Надо сказать, что на внешнем фабульном уровне все в фильме вроде бы следует роману Филипа Дика. Герой Киану Ривза — тайный агент по борьбе с наркотиками Фред, внедренный в группу наркоманов с целью выявить среди них того, кто связан с крупными поставщиками вещества D. Одетый в агентстве в маскирующий шифрокостюм (первый и единственный фантастический гаджет в мире романа Дика, традиционно ухитряющегося обходиться без такого рода приспособлений), Фред имеет возможность скрывать от начальства, что он один из изучаемой группы — Боб Арктур, законченный наркоман, чей мозг постепенно расщепляется под воздействием вещества D. Таким образом, Фред/Боб следит не только за своими друзьями, среди которых есть один отъявленный мерзавец, тайный осведомитель федералов Баррис (Роберт Дауни-младший), но и за самим собой. Его дом, где постоянно собирается компания, весь утыкан камерами слежения, сканерами и датчиками. Фред/Боб вынужден смиренно наблюдать, как Баррис строит козни друзьям. (В финале поступки Барриса получают мотивацию, поскольку он на самом деле связан с большими поставщиками и пытается тем самым вычислить тайного агента, чтобы устранить его.) Весь этот триллер охоты за самим собой продублирован мелодраматической линией. Фред/Боб влюблен в девушку по имени Дона (Вайнона Райдер), приторговывающую веществом D и совершенно фригидную из-за чрезмерного употребления кокаина. Впрочем, ее холодность в финале будет поставлена под сомнение, когда выяснится, что Дона служит в федеральном агентстве по борьбе с наркотиками и является непосредственным начальником главного героя. План Доны — это план ее высокостоящего начальства: внедрить умирающего от наркотиков Фреда/Боба в компанию по реабилитации «Новый путь», по слухам выращивающей на своих секретных фермах сырье для смертоносного вещества. В конце концов герой действительно попадет на растительную ферму, где ему привидятся наркотические голубые цветы и он сумеет, несмотря на запреты, сорвать и спрятать один для своих друзей.

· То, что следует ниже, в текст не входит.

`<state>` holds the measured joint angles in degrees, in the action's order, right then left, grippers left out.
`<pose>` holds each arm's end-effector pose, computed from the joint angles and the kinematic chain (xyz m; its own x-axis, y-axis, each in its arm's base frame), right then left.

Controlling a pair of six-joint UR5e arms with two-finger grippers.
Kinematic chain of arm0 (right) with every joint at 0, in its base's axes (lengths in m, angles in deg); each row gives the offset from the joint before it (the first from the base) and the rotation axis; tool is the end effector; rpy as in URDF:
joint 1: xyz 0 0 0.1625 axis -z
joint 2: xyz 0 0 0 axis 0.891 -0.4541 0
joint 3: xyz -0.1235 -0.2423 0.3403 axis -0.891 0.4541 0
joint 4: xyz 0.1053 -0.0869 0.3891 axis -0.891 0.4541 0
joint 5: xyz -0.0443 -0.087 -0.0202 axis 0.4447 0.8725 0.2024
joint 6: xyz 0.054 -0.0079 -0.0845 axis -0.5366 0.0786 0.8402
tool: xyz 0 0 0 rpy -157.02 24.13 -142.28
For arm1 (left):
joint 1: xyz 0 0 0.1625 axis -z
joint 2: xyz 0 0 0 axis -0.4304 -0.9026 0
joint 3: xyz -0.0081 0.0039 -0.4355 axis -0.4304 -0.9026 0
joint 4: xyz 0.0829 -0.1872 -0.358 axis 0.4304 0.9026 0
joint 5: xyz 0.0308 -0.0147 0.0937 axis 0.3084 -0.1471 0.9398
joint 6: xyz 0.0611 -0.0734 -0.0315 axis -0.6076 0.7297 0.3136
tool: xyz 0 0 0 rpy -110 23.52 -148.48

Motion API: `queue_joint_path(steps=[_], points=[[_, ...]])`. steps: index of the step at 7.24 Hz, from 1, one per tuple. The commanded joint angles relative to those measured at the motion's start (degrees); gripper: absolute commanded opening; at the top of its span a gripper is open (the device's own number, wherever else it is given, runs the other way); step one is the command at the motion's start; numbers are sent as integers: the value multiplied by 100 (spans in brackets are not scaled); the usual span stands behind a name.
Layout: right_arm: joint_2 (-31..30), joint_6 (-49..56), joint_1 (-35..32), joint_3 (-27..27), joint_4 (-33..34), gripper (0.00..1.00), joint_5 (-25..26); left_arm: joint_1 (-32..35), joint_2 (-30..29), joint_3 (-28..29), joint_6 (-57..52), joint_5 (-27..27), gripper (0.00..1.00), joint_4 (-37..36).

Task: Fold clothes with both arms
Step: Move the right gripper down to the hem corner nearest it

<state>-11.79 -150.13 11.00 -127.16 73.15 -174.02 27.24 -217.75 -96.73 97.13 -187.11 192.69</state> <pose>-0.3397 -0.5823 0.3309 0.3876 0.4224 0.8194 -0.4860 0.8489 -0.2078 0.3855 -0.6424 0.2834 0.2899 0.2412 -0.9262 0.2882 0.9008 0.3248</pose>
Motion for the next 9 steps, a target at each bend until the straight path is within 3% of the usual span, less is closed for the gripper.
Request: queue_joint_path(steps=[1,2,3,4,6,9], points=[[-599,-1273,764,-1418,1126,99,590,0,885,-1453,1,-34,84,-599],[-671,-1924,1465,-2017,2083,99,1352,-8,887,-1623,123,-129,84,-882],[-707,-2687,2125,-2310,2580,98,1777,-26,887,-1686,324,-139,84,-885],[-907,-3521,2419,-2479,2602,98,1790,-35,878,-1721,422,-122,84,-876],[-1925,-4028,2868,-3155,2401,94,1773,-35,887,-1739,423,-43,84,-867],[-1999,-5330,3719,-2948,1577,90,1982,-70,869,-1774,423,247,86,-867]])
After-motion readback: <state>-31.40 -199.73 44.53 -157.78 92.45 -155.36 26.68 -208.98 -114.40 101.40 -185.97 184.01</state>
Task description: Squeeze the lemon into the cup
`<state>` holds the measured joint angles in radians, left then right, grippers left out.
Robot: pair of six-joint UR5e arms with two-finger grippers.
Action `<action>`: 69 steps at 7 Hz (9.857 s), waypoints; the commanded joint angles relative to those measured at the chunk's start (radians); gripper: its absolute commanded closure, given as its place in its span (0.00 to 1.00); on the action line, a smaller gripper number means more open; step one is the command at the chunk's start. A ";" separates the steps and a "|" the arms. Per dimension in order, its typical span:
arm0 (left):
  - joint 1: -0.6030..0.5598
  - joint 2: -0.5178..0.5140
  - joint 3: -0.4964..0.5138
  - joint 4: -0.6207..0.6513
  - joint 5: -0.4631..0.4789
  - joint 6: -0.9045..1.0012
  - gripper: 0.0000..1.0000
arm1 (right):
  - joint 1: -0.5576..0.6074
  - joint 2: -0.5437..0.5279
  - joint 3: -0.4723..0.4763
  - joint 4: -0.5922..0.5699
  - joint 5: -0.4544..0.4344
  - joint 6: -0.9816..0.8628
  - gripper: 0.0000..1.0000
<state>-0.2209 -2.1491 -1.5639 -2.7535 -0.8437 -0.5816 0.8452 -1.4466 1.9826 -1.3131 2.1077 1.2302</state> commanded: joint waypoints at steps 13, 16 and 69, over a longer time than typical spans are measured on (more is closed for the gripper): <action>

Анимационная техника фильма, действительно, удачно, без швов, позволяет переходить от реального к иллюзорному и — что самое главное — периодически «помещает» зрителя в пространство расщепленного сознания героя, позволяет следовать за его субъективным взглядом. Прячась за шифрокостюмом, наделяющим его множеством лиц (эффектность мелькания лиц надоумила переводчиков фильма назвать шифрокостюм «костюмом-калейдоскопом»), Фред/Боб то и дело смотрит на себя со стороны — и эта возможность видеть себя убивает его еще больше, поскольку герой все меньше и меньше может себя контролировать. Его мучают галлюцинации и терзают страхи, он теряет возможность фокусироваться на предметах, теряет чувство юмора, проваливает тесты, не проходит медкомиссию и, в конце концов, выдает себя, попадая в центр реабилитации. И здесь мы сталкиваемся с главной проблемой, отвечающей за религиозно-философскую проблематику романа, но упрощенную режиссером до обидных пределов. В романе то, что происходит с героем, — не есть обычная деградация, погружающая разум в сумрак. Mors ontologica, зима духа, смерть духа — так трактуют этот процесс завербовавшие Фреда/Боба федералы. В мире романа Дика расщепление идентичностей (а это основа «диковской шизокультуры», как обозначил ее Скотт Бьюкатман) — скорее можно трактовать как чудо, поскольку Фред/Боб получает возможность, неведомую прочим представителям человечества: видеть мир реверсированным, пропущенным через бесконечность. А через чудо, как известно, Бог проявляет себя. Что из этого следует? Герой видит Бога, сам об этом не зная? К сожалению, этот архиважный момент не был в полной мере прочувствован автором фильма. Иначе режиссеру пришлось бы согласиться со Станиславом Лемом, который не был склонен видеть Дика выразителем отчаяния и утверждал, что этот писатель все же находит поводы для умеренного, стоического оптимизма. Но, увы, это осталось за границами концепции Линклейтера.

1 Техника ротоскопа предполагает, что фильм вначале полностью снимают с актерами, а затем отснятый материал перерисовывают так, что он максимально сохраняет свой «первоначальный» вид.